While it includes another discussion about waived requirements, it goes well beyond just that issue to include consideration about temporary renovations or modifications made during the pandemic and potential decisions to make these modifications permanent. It also discusses reopening closed buildings and environmental considerations before doing so.
It suggests consideration of staff placement as you bring back furloughed staff and social distancing in the workspace as well as wellness checks upon entry to the building. This third article and tool we suggest discussing with a wider audience such as in an environment of care committee.
There were no new QSO memos issued to the hospital industry this past month. Probably the most significant regulatory news is the notice CMS posted in the Federal Register July 17, regarding its decision on the Joint Commission’s redeeming application. These applications can be approved for up to a 6-year period. In this case, CMS announced it was only approving the application for 2 years. Most importantly, there is no change in deemed status at this time.
CMS and TJC:
With anything emanating from Washington, we assume there is some aspect of politics entering into the decision process. The rationale CMS published for the shorter approval period was interesting. CMS described numerous gaps in the Joint Commission standards and stated TJC has now added them. However, the gaps were to a large extent related to the CMS burden reduction changes and the revisions just announced in QSO 20-07, posted 12/20/19 without interpretive guidance. We did see new standards from TJC published in the March edition of Perspectives in response to these burden reduction changes.

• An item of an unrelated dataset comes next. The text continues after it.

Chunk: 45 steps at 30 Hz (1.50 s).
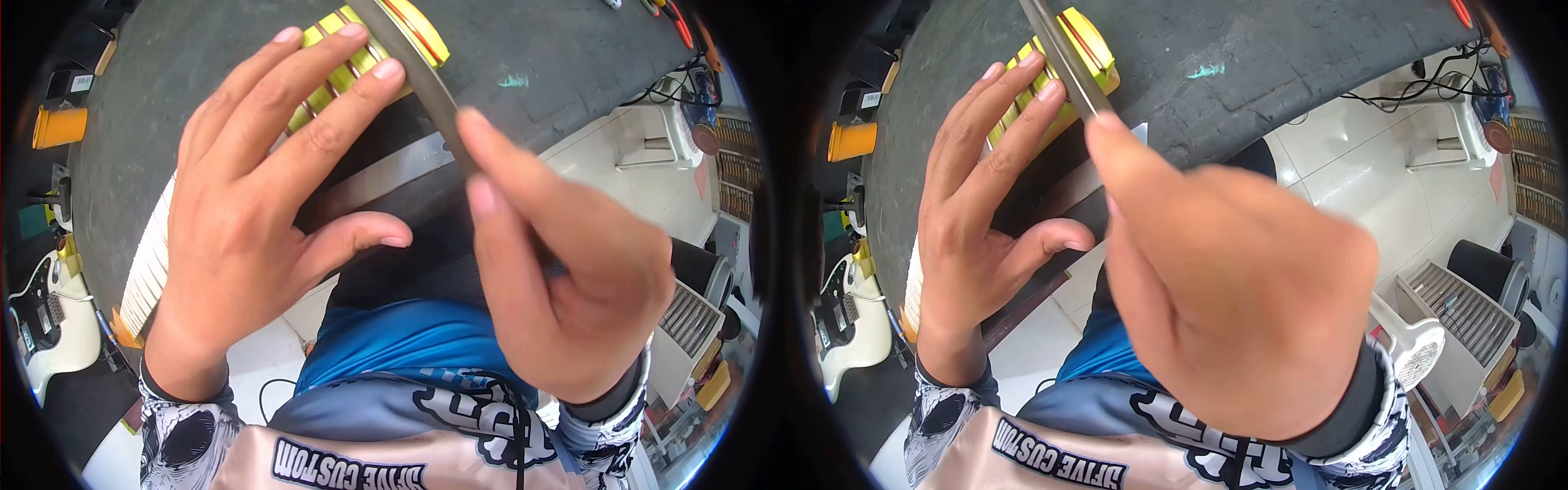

Strangely, CMS also wanted TJC to spend less time on morning briefing, using the theory that if you provide too many details, hospitals might fix these issues throughout the rest of the organization and thus TJC would miss identification of condition level findings. We look forward to visiting the hospital that can immediately implement corrective actions house-wide after leaving the morning briefing.
The one criticism that may be most significant is that TJC needs to modify its survey process for citing governing body (LD) for deficiencies related to severity of physical environment findings. This may lead to more condition level findings cited against leadership when condition level findings are found in the physical environment, or perhaps other chapters also.
As you might remember from our previous discussions of the CMS annual Accreditation Organization “disparity reporting” validation process, CMS and state surveyors continue to find more condition level findings than TJC surveyors. The last published validation survey report was in 2019, using 2018 survey comparisons, which do not reflect any improvements seen using the concurrent validation methodology.
We want to thank our reader who provided feedback on the article we wrote last month, Do You Have a Policy? on Ⓓ elements of performance and policies. Our intent was to describe a method using the E-Edition to proactively identify all of the Ⓓ elements of performance. Then after identification of the Ⓓ elements, use that list to verify that you had all the required policies.
However, our description may have given some readers the impression that every Ⓓ element required a policy and that is not the case. Some Ⓓ elements require policies and some require documentation of effort. In fact, the acronym TJC uses is “RWD”, or requires written documentation. The policy requirements, in addition to the Ⓓ very often include an opening phrase, “The organization has a written policy describing…”.